Remembering Activism: The Cultural Memory of Protest in Europe

Agenda

19 - 21 October 2022
Utrecht University

Words, Contention, Memory: Expert Meeting

Organized as part of the ERC research project
Remembering Activism: The Cultural Memory of Protest in Europe (PI Prof. Ann Rigney)

Contact: Dr. Sophie van den Elzen, react@uu.nl.

Word cloud of L'internationale (1871)

Word cloud of L’internationale (1871)

 

In 1903, British suffragettes adopted the motto “Deeds not words” to signal their tactical shift from peaceful protest to a more direct and violent repertoire of action. Despite the popularity of this refrain over the century that followed, it is clear that words play a pivotal role in political activism. They are used to frame injustice, establish worthiness and authority, connect chanting crowds, and claim new speaking positions. Moreover, investigations into the “significant, binding words” of modern discourse have frequently focused on the language of political change and dissent (Williams 1983, 15), as the Keywords projects following in the footsteps of Raymond Williams’ seminal publication attest (Rodgers 1987, Jeffries and Walker 2018, Leary 2019).

This expert meeting seeks to gather scholars across disciplines to investigate a key aspect of the power of words which is frequently overlooked or left implicit: the way in which words mediate actors’ relationship to the past, and to canonical events in the transnational history of political activism.

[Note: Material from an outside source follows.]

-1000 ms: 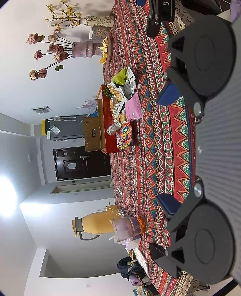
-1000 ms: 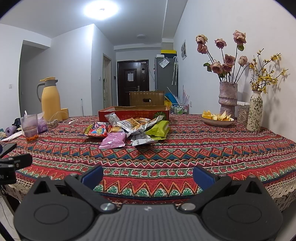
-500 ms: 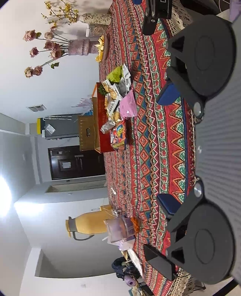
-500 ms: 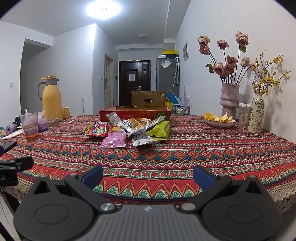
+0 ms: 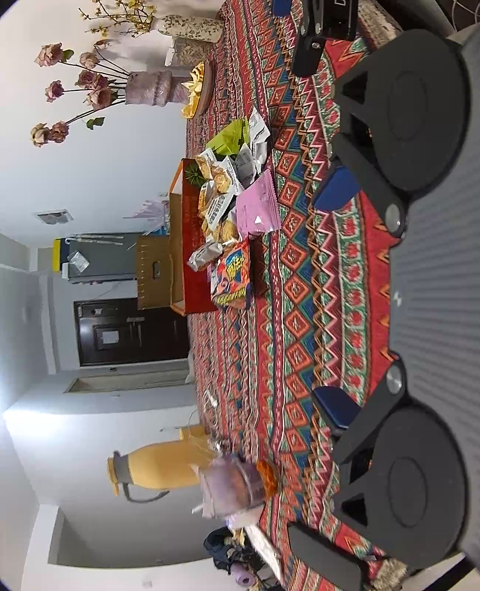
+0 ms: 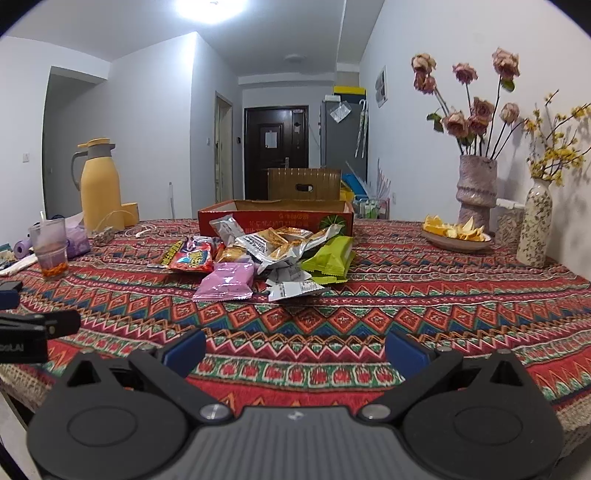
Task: Organize snacks
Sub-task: 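Grasp the pink packet with the left tool while the right tool grasps a white packet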
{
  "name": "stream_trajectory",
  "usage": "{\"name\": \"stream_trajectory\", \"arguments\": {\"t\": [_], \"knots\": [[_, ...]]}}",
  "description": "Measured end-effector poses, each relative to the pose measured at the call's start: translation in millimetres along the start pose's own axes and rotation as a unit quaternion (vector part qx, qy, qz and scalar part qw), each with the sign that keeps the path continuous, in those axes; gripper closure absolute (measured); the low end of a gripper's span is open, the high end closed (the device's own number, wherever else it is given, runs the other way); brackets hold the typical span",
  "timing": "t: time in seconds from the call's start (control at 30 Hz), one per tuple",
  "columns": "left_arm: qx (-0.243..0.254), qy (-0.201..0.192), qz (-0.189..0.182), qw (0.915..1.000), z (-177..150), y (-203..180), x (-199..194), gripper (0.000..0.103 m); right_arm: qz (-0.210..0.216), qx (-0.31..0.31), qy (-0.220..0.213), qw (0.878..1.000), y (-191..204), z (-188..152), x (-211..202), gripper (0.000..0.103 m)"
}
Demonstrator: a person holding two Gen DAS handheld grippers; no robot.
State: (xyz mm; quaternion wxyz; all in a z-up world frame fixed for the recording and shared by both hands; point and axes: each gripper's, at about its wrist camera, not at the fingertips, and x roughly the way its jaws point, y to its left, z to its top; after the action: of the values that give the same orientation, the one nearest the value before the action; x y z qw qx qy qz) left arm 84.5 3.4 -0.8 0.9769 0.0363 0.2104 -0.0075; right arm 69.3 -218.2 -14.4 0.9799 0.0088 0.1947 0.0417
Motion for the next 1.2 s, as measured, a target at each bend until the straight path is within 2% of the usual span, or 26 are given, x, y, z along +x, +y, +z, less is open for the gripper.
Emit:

In doing so, it looks to make a significant contribution to the study of the “memory-activism nexus” (Rigney 2018), and to respond to the contemporary sense of urgency around the politics of language (see, for instance, Modest and Lelijveld 2018).

The gathering is organized around the hypothesis that keywords, slogans, and historical shorthands play a key role in structuring traditions of political activism. Slogans like ¡No Pasarán! (“they shall not pass”) travel across time and place to mobilise crowds. Shorthands like the soixante-huitards or Forty-Eighters function as proud monikers to cement generational unity and import particular narrative frames into debates. Retrospective realignment, or “rhetorical redescription” of canonical events in modern vocabulary (Skinner 1999, 67), such as the recent relabeling of the Tulsa Race Massacre in the Library of Congress (OU, 2021), creates new narrative continuities.

Studying activist language use through the lens of cultural memory, this event seeks to advance recent work in social movement studies, memory studies, conceptual history, and discourse analysis. The meeting will eventually result in a special issue or edited volume of contributions which aims to:

  • identify key aspects of what, paraphrasing Sidney Tarrow (2014, 21) and Carol Gluck (2009, 3), could be called the ‘word work’ of social movements. This includes the deliberate creation of historical continuity, and the promotion of particular historical and/or master narratives.
  • historicize key words, phrases and slogans of modern activism, and their trajectories across space and time
  • foster critical conversation about the importance of words and concepts in (the study of) social movements

Contributions may address cases or questions of methodology, including:

  • words travelling across movements, linguistic contexts, and media; words as travelling metonyms of shared narratives; cases of ‘word workers’ and linguistic intervention; ‘stickiness’ of particular words and slogans; tactical language use; discursive power vs. grass-roots discursive repertoires; struggles over the meaning of historical events
  • words as carriers of memory; studying the ‘discursive repertoire’; longue durée perspectives; the advantages of traditional approaches vs. the promise of digital humanities.

Programme available here.

Works Cited

  • Gluck, Carol and Anna Lowenhaupt Tsing, editors. Words in Motion: Toward a Global Lexicon. Duke, 2009.
  • Jeffries, Lesley and Brian Walker. Keywords in the Press: The New Labour Years. Bloomsbury, 2018.
  • Leary, John Patrick. Keywords: The New Language of Capitalism. Haymarket, 2019.
  • Modest, Wayne and Robin Lelijveld, editors. Words Matter: Work in Progress. National Museum of World Cultures (Netherlands), 2018.
  • OU [Oklahoma University]. “Library of Congress Accepts OU Libraries’ Proposal to Change Subject Heading to ‘Tulsa Race Massacre.” https://www.ou.edu/web/news_events/articles/news_2021/library-of-congress-accepts-ou-libraries-proposal-to-change-subject-heading-to-tulsa-race-massacre.
  • Rigney, Ann. “Remembering Hope: Transnational Activism Beyond the Traumatic.” Memory Studies vol. 11, no. 3, pp. 368-380.
  • Rodgers, Daniel T. Contested Truths: Keywords in American Politics Since Independence. Harvard University Press, 1998.
  • Skinner, Quentin. “Rhetoric and Conceptual Change.” Finnish Yearbook of Political Thought vol. 3, no. 1, 1999, pp. 60-73.
  • Tarrow, Sidney. The Language of Contention: Revolutions in Words, 1688–2012. Cambridge University Press, 2014.
  • Williams, Raymond. Keywords: A Vocabulary of Culture and Society. 1976. OUP, 1983.